Reading Group Center




Nutshell

By Ian McEwan

This guide is designed to enhance your group’s discussion of Nutshell, the brilliant new novel from Ian McEwan.

1. There are many allusions and references in the novel to Shakespeare, Hamlet in particular. Cite them all. Which resonated with you the most? 

2. It’s not easy to empathize with Trudy. But give it a try. Discuss her character, her dilemma, and the ways in which you identify with her. 

3. At one critical point John gives a soliloquy, the story of his love affair and marriage with Trudy. How surprising was that to you? What does it say about romantic love? Did you feel differently about John and Trudy after reading this? 
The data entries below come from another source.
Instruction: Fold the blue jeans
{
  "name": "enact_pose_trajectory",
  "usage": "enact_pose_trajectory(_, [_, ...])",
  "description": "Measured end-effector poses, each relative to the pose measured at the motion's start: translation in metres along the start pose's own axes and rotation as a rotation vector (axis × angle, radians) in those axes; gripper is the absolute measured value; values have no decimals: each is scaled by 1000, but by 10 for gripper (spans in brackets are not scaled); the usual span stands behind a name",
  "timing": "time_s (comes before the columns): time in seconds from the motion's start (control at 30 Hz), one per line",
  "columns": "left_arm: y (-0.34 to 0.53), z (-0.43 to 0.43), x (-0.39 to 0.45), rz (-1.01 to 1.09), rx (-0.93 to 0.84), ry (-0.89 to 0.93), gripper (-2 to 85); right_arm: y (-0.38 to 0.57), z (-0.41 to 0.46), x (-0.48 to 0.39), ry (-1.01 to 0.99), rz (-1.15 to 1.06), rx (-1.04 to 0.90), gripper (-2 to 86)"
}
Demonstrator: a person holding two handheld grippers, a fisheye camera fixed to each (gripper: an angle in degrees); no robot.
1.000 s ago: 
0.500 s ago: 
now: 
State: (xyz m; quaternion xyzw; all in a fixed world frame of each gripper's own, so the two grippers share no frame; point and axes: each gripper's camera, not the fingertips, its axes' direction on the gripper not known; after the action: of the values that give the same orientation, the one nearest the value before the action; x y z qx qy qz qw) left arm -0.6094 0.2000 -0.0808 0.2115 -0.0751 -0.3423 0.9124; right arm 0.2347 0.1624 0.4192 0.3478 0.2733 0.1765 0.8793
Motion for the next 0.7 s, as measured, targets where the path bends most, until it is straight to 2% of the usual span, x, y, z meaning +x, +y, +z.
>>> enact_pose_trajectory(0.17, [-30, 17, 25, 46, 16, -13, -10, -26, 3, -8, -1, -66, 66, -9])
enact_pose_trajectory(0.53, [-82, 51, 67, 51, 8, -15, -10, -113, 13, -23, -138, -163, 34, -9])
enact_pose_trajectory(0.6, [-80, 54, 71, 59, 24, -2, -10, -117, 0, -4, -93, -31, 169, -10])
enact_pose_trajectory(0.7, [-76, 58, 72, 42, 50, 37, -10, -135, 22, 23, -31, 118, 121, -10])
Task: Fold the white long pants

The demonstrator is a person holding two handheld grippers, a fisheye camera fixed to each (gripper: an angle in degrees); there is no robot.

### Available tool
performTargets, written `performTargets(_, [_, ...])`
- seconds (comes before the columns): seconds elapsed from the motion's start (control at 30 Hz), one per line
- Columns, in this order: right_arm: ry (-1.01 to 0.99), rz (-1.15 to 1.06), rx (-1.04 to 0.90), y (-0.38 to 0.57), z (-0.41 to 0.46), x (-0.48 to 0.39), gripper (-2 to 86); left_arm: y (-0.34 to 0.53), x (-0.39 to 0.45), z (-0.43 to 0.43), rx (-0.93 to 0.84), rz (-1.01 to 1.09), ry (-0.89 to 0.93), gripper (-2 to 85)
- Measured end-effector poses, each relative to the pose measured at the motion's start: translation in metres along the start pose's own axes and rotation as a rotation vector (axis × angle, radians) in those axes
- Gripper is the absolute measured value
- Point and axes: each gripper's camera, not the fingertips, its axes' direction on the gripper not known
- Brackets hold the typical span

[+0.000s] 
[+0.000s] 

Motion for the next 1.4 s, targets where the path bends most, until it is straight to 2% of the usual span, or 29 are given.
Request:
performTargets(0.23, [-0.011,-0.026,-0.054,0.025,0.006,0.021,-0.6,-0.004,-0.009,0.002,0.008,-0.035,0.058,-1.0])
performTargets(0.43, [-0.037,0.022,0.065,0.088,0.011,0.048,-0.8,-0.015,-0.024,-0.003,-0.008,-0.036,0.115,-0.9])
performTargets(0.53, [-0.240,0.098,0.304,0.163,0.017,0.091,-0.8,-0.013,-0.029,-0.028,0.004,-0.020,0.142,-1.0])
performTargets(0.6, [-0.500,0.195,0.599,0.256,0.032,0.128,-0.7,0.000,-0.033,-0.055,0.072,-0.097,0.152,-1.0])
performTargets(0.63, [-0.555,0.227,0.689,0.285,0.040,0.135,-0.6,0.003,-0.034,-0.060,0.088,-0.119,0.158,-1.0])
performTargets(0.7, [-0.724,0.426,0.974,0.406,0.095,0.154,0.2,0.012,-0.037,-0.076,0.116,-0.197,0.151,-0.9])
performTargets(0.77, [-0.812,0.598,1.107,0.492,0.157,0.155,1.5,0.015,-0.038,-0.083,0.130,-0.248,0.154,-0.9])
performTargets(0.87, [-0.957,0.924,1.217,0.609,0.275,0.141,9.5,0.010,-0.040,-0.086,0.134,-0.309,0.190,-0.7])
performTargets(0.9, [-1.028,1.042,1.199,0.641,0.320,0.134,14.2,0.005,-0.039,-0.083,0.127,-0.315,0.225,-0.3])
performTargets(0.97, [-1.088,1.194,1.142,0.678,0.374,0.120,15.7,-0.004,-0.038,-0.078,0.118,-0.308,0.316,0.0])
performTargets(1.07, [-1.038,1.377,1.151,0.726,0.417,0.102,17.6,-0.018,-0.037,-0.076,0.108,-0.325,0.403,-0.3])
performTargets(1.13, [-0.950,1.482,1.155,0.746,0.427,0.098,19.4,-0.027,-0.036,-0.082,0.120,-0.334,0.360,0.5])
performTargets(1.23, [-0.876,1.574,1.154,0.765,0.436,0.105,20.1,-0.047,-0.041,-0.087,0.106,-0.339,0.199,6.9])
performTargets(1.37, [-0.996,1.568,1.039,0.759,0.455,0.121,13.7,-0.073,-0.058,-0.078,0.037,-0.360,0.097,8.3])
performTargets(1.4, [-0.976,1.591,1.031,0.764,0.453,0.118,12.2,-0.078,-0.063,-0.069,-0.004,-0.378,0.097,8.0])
4. Does Claude have any redeeming qualities? If so, what are they? 

5. There are numerous mentions of fine wine, music, literature, and current geopolitics that suggest an unexpected worldliness in our narrator. A fetus has no business knowing about such things. How does McEwan pull it off? 

6. In what ways is the ending inevitable? Surprising? Satisfying? 
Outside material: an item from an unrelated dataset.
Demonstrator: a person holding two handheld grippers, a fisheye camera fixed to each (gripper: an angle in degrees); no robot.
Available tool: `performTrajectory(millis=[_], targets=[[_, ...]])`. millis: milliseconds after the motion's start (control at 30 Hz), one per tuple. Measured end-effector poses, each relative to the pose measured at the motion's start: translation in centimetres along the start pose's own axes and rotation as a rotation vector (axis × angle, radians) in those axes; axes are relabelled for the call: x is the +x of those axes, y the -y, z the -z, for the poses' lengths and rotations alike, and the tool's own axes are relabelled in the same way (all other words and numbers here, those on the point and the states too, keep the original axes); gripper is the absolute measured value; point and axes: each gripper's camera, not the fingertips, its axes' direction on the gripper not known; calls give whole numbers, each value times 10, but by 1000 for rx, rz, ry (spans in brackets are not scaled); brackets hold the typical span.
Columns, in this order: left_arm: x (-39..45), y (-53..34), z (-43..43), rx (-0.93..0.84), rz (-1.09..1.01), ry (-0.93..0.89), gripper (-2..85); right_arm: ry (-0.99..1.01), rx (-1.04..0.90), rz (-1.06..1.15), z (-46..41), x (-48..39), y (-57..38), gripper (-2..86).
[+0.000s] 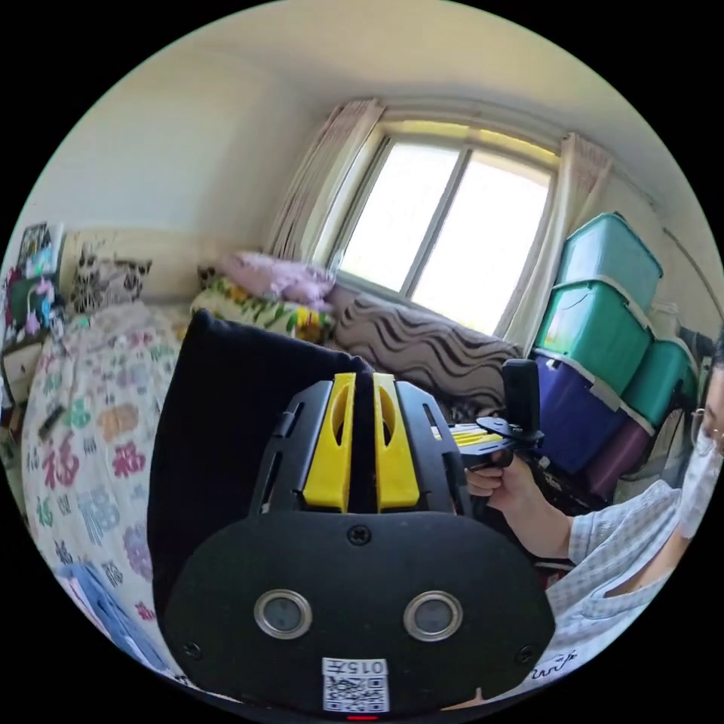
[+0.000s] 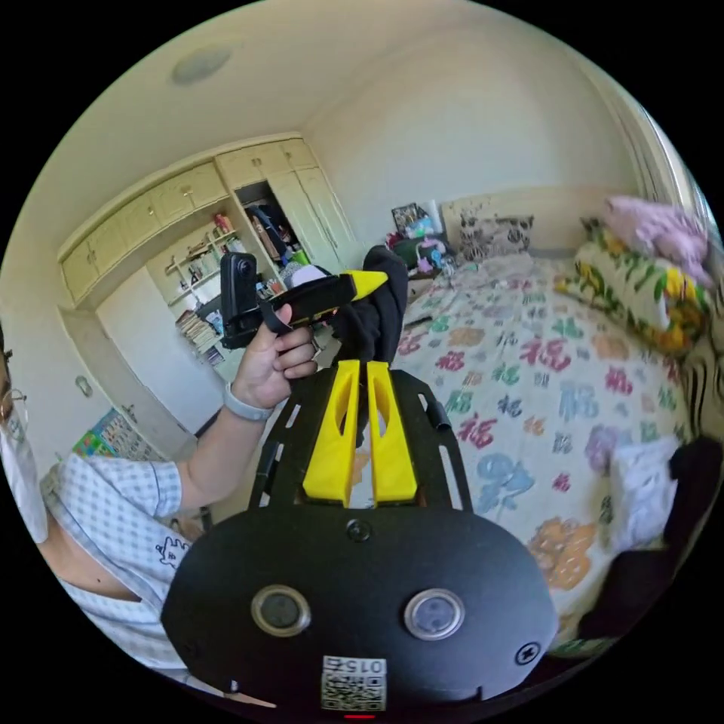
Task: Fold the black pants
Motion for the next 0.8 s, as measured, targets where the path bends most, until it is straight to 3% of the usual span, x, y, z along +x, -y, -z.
performTrajectory(millis=[233,400,533,633,800], targets=[[-93,-110,-107,-608,189,63,39,-2,-293,-505,-108,122,-133,18],[-130,-115,-4,-366,297,-15,48,-229,-327,-378,-102,107,-138,56],[-159,-154,93,-389,516,173,57,-322,-420,-76,-142,50,-115,80],[-168,-197,142,-376,725,221,61,-218,-494,125,-192,11,-106,84],[-159,-234,161,-319,911,137,76,-122,-763,369,-291,-28,-113,111]])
7. If Nutshell were made into a film, who would you cast in the roles of John, Trudy, and Claude? 

8. In Atonement, we meet one of McEwan’s most unreliable narrators, Briony. In Nutshell we meet his most reliable narrator. Or is he? Should we trust him just because he hasn’t yet been spoiled by the outside world?

9. What other Ian McEwan novels have you read? Discuss the arc of McEwan’s writing career: his themes, his literary tropes, his plots and characters. Where does this novel fit in that arc? And where does it all point?

10. McEwan has said elsewhere that many novels are over-long. In your opinion what are the virtues of the shorter novels that McEwan often delivers? How, in general, do longer novels fall short?